Calvin improves not only a company's AI portfolio's accountability and compliance scores but also increases operational efficiency and the overall effectiveness of its algorithms. This leads to a significant reduction in the total cost of ownership (TCO) of their models and, consequently, a higher return on investment (ROI).
Most importantly, the Calvin Risk Management Platform prepares companies to meet the forthcoming EU AI Act, ensuring that companies are equipped to comply with the new regulations head-on. Therefore, the Calvin Framework has not only improved the quality, efficiency, and compliance of AI models but also provided the company with a robust, insight-based decision-making tool to meet future challenges.
Download our whitepaper about AI Risk Management Use Case for an Insurance company here: Download Whitepaper
Large Language Models (LLMs) carry immense potential to revolutionize various digital and societal landscapes. However, their susceptibility to hallucinations presents significant challenges that can't be ignored. From generating unverified information to the severe implications of false accusations and misinformation, these instances underscore the need for stringent controls and rigorous risk management mechanisms in AI implementations.
Cases like those of ChatGPT and Meta's AI bot Galactica have spotlighted the ripple effects of unchecked AI hallucinations on human lives, academic research, and societal perception. Equally critical is the ethical debate stirred up by Koko's AI counseling experiment, emphasizing the gravity of simulated empathy and the importance of clear legal frameworks in sensitive sectors like healthcare.

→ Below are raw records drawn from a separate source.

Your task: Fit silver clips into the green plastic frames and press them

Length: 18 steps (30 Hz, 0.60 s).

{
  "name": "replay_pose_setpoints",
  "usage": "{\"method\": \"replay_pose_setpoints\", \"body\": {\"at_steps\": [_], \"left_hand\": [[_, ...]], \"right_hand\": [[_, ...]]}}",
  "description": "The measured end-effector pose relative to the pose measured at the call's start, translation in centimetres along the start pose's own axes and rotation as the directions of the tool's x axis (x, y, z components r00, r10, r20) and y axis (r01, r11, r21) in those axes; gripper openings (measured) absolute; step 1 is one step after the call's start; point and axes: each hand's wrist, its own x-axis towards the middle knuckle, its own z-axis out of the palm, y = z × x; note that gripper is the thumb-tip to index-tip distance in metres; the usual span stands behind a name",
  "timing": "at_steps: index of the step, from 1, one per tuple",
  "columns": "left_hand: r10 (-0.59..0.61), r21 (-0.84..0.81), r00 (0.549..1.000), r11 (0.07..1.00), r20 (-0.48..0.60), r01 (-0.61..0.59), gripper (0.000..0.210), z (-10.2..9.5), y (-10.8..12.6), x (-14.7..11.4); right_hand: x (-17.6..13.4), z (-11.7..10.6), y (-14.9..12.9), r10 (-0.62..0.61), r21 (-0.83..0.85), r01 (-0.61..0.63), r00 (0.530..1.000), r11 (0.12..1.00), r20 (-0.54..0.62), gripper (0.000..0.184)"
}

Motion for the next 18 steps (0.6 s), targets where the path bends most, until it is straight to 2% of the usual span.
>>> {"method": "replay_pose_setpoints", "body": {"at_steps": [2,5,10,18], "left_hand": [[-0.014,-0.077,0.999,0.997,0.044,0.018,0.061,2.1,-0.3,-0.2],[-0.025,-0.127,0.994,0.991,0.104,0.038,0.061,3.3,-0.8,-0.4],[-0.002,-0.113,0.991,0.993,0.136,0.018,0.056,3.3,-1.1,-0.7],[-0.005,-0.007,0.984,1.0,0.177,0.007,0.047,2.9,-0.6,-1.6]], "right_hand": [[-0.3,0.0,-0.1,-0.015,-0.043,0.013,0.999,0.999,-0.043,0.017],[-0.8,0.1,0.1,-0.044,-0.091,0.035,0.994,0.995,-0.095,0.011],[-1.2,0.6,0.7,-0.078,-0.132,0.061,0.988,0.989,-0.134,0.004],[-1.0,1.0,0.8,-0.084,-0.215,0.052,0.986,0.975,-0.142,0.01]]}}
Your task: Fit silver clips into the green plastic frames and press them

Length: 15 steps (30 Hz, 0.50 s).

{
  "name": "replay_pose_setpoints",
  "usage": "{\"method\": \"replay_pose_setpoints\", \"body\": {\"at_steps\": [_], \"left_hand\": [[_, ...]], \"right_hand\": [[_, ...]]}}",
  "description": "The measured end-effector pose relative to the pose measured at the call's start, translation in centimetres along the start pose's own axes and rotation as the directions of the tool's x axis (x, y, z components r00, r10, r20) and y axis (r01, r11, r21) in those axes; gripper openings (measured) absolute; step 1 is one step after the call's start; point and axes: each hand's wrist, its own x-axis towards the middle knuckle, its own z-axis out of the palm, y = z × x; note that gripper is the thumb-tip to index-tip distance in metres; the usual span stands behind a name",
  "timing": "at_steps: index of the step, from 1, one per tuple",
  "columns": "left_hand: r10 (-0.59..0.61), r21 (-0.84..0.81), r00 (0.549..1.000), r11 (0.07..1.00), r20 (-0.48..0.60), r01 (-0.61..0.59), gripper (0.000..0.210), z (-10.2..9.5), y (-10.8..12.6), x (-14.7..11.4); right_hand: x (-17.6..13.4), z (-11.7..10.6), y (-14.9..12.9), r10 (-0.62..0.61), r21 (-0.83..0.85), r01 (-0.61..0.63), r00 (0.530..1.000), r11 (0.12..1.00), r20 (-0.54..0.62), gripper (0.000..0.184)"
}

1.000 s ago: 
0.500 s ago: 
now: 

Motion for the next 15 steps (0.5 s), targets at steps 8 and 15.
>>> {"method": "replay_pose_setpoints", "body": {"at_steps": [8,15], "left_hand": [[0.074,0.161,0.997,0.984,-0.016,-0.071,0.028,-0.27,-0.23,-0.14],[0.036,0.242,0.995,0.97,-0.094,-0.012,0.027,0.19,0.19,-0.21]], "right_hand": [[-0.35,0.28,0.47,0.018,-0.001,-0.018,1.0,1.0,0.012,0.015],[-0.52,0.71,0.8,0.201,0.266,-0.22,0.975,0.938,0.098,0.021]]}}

Despite these challenges, we are not left helpless. Tools like the Calvin AI Risk Management platform offer a concrete way forward, enabling organizations to manage and mitigate the risks associated with their AI models effectively. By assessing technical, ethical, and regulatory risks, the Calvin AI Risk Management platform enhances model performance, ensures regulatory compliance, and promotes fairness and transparency in AI implementations.
In conclusion, while the risks and impacts of hallucinations in LLMs are considerable, they are not insurmountable. With the aid of robust risk management frameworks and a shared commitment to ethical AI practices, we can harness the potential of these advanced models while safeguarding against their pitfalls. As we stand on the brink of the AI revolution, it's incumbent upon us to tread responsibly and create an environment where AI serves as a tool for progress, not a source of misinformation or harm.